By Amy Bachman, as told to Dara Mathis

When I gave birth to my first daughter, Mackenzie Peach, in 2016, I looked forward to breastfeeding. I was so excited to become one of those moms who could whip a boob out anywhere and feed my baby.

We had latching problems in the hospital, as so many moms do, but I tried to stay positive. While I struggled to get Mackenzie to latch, I didn’t realize something else was wrong.

When my milk letdown, a sense of doom would flood through me. It felt like every horror I could imagine was going to happen at once in that moment. My stomach muscles, still tender from my C-section, tensed up so tightly that I winced.

Maybe I feel so crummy because breastfeeding hurts right now, I thought.
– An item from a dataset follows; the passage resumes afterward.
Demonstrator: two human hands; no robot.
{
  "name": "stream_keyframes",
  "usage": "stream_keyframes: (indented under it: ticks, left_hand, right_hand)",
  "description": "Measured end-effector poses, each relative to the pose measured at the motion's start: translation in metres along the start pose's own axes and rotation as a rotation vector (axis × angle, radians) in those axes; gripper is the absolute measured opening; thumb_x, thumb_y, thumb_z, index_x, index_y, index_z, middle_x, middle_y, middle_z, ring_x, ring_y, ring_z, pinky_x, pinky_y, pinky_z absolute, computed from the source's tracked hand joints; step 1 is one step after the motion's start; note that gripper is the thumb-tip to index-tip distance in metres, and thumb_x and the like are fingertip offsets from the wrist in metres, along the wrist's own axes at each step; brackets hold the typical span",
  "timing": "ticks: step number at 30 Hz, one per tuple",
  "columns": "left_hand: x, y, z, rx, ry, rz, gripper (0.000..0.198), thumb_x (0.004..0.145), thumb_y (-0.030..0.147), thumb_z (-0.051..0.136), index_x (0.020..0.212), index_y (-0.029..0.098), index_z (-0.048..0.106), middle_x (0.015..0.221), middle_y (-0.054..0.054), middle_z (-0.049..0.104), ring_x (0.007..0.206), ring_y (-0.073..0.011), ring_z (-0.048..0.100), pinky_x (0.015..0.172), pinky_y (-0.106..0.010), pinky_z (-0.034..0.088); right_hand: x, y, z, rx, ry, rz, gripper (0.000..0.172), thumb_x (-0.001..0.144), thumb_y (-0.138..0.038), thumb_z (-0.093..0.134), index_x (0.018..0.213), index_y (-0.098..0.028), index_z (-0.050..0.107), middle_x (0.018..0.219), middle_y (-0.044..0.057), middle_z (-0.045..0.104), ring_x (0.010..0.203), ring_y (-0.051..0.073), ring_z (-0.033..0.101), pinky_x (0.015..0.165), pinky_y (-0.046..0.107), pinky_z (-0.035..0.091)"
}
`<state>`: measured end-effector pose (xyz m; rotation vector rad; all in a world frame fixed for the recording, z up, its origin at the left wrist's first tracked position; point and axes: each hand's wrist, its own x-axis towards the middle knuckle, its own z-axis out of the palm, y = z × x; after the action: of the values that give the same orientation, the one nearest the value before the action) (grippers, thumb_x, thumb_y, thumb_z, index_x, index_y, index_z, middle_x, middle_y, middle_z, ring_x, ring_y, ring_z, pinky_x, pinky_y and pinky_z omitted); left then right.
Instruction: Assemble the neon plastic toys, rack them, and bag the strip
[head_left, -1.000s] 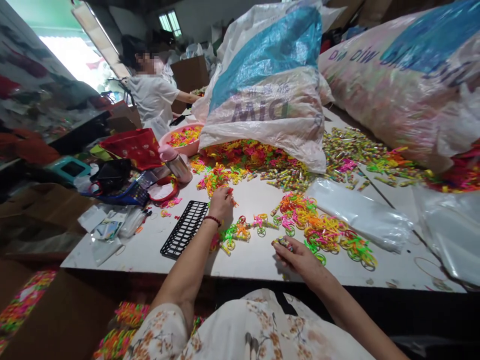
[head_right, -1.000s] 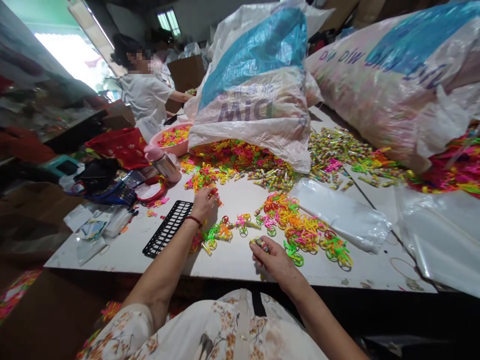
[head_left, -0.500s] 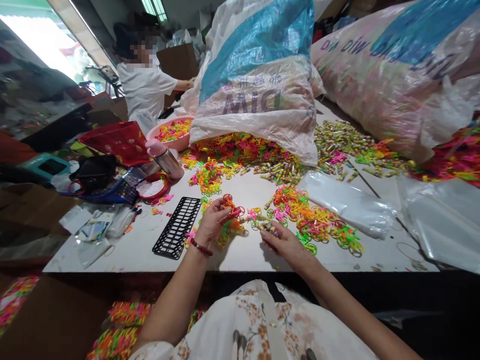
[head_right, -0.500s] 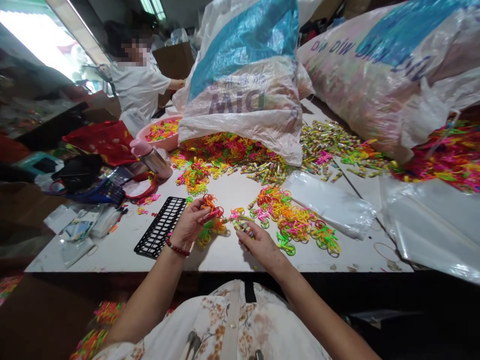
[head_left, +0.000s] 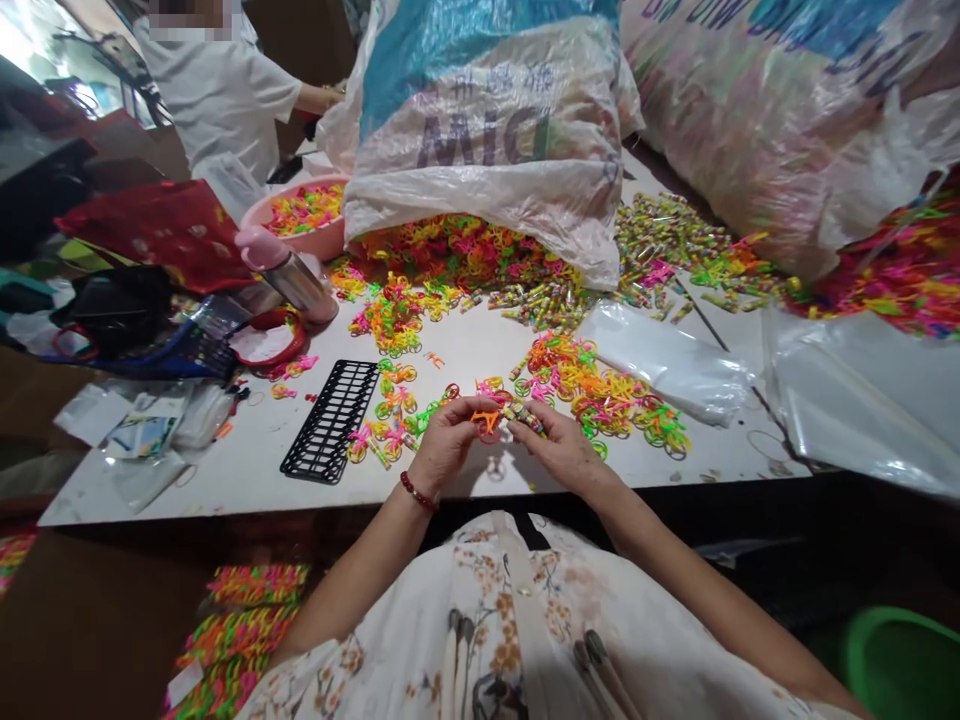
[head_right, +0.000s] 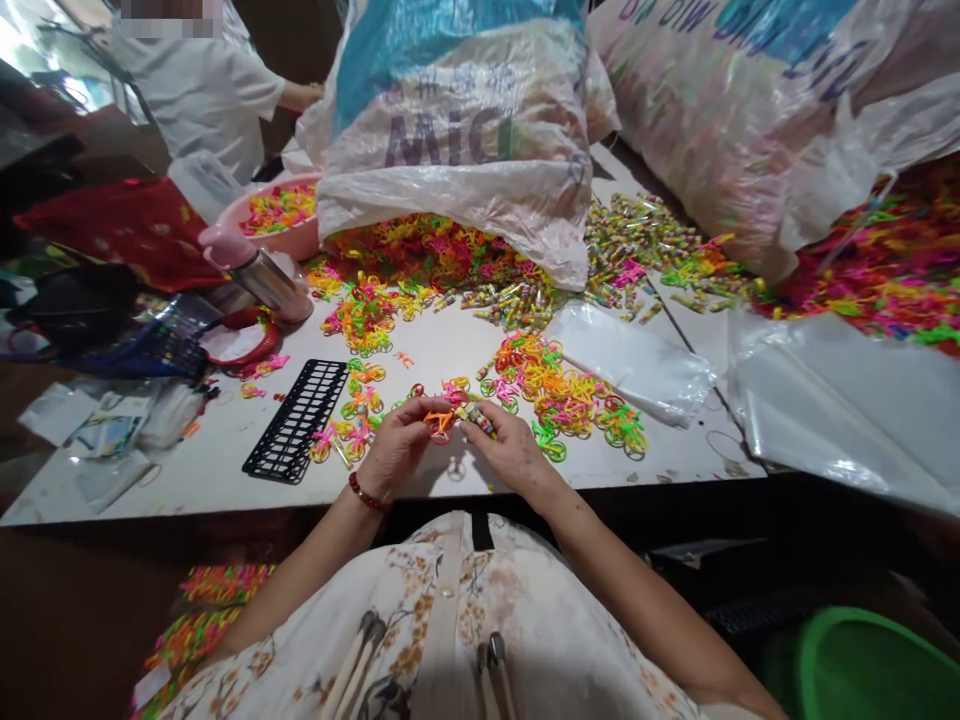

I tried to power through the nipple pain and negative emotions, but the tense physical reaction I'd have whenever I breastfed prevented my C-section incision from healing properly. Nausea made me woozy for 10 to 15 minutes into every nursing session. After four weeks, I chose to exclusively pump, although it only solved the problem of my aching breasts. All my breastfeeding symptoms — the sense of doom, depressed feelings, nausea — came rushing back every single time I started pumping. I gave my daughter six months of breast milk before I decided that weaning her was the best decision for my family.

In 2018, when I delivered my second child, Penelope, I hoped beyond hope that breastfeeding would be different. It wasn't: Nursing still felt horrible, both physically and emotionally. I breastfed for two weeks before I began pumping.

One day, close to quitting, I Googled "doom feeling while breastfeeding." That’s when I learned about dysphoric milk ejection reflex (D-MER). My experience had a name: dysphoria. That sadness from breastfeeding and pumping wasn’t because I was crazy.

Neither my OB/GYN nor my primary care physician had ever heard of D-MER. My psychiatrist barely knew anything about it, but prescribed me some medication that ultimately did not ease my symptoms. Instead, I devoured the information on the D-MER.org website and joined a Facebook group, D-MER Mamas, for additional support. My fellow D-MER moms shared tips that helped me cope, like chugging water and watching a distracting comfort show on Netflix while I pumped. They made me feel less alone.

Still, my D-MER was severe, and I stopped pumping for my second daughter after five months.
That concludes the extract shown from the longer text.